Re: [css21] 5.12.2 The :first-letter pseudo-element (the Dutch "ij") from Jukka K. Korpela on 2004-09-11 (www-style@w3.org from September 2004)

From: Jukka K. Korpela <jkorpela@cs.tut.fi>
Date: Sun, 12 Sep 2004 01:25:27 +0300 (EEST)
To: W3C CSS List <www-style@w3.org>
Message-ID: <Pine.GSO.4.58.0409120100510.28965@korppi.cs.tut.fi>

On Sat, 11 Sep 2004, Anne van Kesteren wrote:

>  From the specification[1]:

(Technically, CSS 2.1 is still a draft, not a specification.
But there's probably no change here from CSS 2.0 anyway.)

> # Some languages may have specific rules about how to treat certain
> # letter combinations. In Dutch, for example, if the letter combination
> # "ij" appears at the beginning of a word, both letters should be
> # considered within the :first-letter pseudo-element.
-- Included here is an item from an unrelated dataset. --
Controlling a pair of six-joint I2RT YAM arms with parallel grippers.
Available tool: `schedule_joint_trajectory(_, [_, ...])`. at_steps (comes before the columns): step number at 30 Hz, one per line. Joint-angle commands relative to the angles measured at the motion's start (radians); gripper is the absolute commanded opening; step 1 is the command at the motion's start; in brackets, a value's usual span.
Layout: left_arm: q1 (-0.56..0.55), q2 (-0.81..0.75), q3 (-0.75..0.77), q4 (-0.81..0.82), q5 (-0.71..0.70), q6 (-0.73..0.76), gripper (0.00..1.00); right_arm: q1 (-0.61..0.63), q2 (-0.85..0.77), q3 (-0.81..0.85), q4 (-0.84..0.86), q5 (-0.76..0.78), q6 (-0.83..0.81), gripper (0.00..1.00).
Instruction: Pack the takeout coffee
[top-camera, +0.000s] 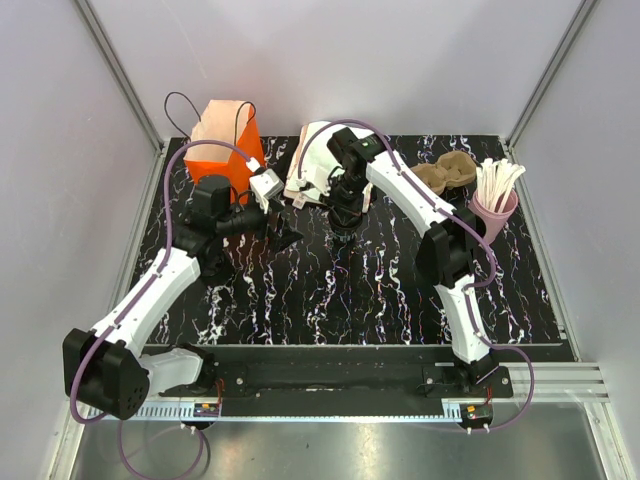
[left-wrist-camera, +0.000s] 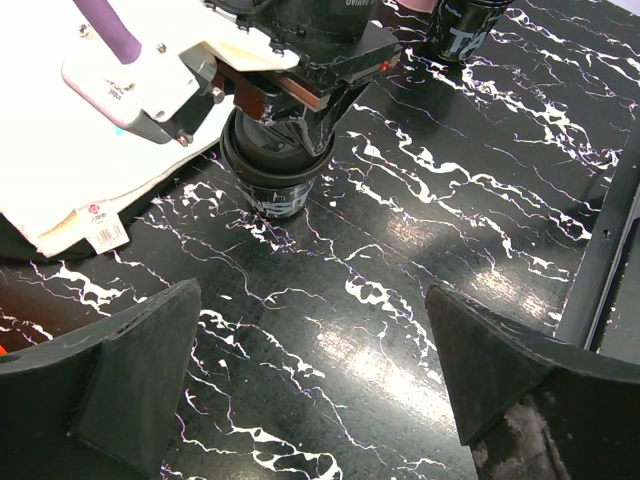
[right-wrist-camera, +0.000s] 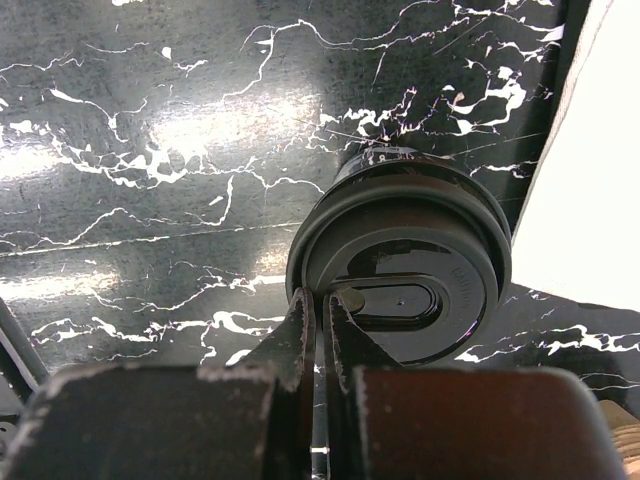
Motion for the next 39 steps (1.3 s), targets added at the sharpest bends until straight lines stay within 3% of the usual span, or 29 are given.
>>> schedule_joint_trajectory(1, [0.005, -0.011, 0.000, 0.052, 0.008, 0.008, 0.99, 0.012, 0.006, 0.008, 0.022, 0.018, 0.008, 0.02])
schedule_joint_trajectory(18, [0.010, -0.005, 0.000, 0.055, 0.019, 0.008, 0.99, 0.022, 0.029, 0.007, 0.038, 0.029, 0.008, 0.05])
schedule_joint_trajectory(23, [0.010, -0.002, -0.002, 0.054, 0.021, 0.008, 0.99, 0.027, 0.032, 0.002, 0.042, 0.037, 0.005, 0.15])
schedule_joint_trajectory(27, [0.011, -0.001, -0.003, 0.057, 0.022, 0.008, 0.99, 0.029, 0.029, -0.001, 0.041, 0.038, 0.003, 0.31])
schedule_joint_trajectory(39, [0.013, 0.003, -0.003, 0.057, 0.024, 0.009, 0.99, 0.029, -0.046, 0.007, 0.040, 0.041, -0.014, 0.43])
Given the current state of the art, such notes are pointless (or worse,
since they may mislead people).

Browsers mostly don't even recognize language markup to know the language
of a piece of text; still less do they even try to do
meaningful language-dependent processing even in simple details.

> Robbert Broersma just told me that there are two Unicode characters
> defined for the "Dutch ij", a uppercase and lowercase variant.
>
> They are: \u0132 and \u0133. See also Bugzilla Bug 92176[2].

They are compatibility characters, with IJ and ij as the compatibility
decompositions. In effect, they were included into Unicode because they
belonged to some existing character code standards, and Unicode was meant
to be universal code, so that you can map data from any encoding into
Unicode, and vice versa, without losing a distinction made in the other
encoding. Note the difference between e.g. IJ and the letter AE (Æ), which
is historically a ligature of A and E but classified as an independent
letter, not as a compatibility character.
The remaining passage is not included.